- [Task item]:
Set down each line from the start of the material exactly, please, up to and including the one that contains "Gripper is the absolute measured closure".

[Data excerpts — start]

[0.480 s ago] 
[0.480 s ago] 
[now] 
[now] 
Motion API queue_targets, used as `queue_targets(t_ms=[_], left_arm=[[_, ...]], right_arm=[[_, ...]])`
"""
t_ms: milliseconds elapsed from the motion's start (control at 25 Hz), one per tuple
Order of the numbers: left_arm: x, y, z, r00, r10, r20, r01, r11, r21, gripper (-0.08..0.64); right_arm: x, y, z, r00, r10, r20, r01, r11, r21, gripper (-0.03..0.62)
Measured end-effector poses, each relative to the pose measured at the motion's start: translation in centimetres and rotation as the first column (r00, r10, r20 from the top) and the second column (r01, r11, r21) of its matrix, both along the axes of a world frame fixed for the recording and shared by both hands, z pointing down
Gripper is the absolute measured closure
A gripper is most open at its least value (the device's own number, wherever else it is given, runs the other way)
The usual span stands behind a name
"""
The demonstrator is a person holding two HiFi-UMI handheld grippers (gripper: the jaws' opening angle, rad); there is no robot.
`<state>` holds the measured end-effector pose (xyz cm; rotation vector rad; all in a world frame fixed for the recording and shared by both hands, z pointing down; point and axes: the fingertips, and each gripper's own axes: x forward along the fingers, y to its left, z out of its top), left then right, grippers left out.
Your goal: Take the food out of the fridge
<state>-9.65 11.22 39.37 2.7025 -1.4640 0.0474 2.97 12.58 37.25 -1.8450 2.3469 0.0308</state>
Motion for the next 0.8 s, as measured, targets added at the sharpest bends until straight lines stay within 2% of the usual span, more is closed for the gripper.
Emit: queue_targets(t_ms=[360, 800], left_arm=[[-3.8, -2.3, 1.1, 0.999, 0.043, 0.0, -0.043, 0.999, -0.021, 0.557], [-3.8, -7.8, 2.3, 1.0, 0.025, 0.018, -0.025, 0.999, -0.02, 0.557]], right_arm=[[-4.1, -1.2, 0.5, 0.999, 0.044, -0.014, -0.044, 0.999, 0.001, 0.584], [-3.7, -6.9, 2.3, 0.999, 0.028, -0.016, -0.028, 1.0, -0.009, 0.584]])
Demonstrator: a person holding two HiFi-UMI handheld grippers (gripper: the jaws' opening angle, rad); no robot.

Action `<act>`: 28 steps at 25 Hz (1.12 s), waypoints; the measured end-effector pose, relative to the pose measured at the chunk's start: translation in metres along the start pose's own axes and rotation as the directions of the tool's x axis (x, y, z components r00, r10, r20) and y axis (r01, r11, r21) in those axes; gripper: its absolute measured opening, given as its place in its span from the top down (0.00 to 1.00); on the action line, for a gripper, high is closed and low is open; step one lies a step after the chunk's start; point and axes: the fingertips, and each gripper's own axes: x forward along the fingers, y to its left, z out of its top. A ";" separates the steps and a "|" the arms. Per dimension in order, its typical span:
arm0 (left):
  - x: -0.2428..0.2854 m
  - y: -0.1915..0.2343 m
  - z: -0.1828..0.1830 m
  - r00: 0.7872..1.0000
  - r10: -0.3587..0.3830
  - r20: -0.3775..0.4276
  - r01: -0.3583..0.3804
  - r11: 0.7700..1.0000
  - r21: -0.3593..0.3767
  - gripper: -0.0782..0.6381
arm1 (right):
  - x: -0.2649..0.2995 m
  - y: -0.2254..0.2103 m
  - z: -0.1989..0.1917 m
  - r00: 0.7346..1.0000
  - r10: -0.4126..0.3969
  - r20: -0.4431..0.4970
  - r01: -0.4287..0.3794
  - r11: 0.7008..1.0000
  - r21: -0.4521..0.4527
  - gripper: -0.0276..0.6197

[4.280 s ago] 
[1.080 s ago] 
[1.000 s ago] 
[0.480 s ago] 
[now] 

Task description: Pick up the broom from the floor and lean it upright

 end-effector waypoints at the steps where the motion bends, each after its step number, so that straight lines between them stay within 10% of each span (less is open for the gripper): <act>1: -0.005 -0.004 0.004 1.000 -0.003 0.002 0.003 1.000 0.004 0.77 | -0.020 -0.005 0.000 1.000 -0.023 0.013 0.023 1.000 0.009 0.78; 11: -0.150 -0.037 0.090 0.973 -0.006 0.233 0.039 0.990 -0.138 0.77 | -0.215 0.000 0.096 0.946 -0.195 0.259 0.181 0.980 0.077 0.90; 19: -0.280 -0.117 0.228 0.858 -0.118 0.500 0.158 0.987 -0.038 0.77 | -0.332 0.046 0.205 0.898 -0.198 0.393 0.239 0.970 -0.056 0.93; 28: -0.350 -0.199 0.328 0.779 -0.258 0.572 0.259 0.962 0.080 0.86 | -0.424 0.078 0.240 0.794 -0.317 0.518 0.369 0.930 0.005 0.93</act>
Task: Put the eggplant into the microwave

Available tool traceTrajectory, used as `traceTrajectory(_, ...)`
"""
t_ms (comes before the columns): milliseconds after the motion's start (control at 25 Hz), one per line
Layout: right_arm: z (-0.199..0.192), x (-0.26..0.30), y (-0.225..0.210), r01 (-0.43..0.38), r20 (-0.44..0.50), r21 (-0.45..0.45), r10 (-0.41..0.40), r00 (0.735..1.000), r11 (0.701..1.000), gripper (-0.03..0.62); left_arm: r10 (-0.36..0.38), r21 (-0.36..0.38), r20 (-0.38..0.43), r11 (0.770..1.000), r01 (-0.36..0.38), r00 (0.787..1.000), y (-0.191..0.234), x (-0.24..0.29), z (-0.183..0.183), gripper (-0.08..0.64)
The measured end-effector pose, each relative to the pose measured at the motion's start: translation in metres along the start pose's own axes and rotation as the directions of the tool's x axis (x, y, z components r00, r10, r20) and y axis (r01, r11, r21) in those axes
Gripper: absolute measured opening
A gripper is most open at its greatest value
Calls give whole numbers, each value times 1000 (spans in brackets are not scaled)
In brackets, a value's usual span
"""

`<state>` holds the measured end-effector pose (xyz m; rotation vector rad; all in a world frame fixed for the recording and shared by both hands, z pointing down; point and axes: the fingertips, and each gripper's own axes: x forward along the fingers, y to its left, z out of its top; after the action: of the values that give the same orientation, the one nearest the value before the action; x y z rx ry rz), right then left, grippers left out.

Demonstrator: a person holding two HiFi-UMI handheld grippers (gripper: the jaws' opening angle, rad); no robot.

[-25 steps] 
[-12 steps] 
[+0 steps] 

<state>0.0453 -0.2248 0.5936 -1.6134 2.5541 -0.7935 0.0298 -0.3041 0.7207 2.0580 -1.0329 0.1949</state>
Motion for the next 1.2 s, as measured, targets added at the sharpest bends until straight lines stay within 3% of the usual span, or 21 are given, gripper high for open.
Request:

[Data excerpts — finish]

- [Written answer]:
[0.480 s ago] 
[0.480 s ago] 
[now] 
[now] 
Motion API queue_targets, used as `queue_targets(t_ms=[_], left_arm=[[_, ...]], right_arm=[[_, ...]])`
"""
t_ms: milliseconds elapsed from the motion's start (control at 25 Hz), one per tuple
Order of the numbers: left_arm: x, y, z, r00, r10, r20, r01, r11, r21, gripper (-0.08..0.64); right_arm: x, y, z, r00, r10, r20, r01, r11, r21, gripper (-0.03..0.62)
Measured end-effector poses, each relative to the pose measured at the motion's start: translation in centimetres and rotation as the first column (r00, r10, r20 from the top) and the second column (r01, r11, r21) of its matrix, both along the axes of a world frame fixed for the recording and shared by both hands, z pointing down
Gripper is the absolute measured closure

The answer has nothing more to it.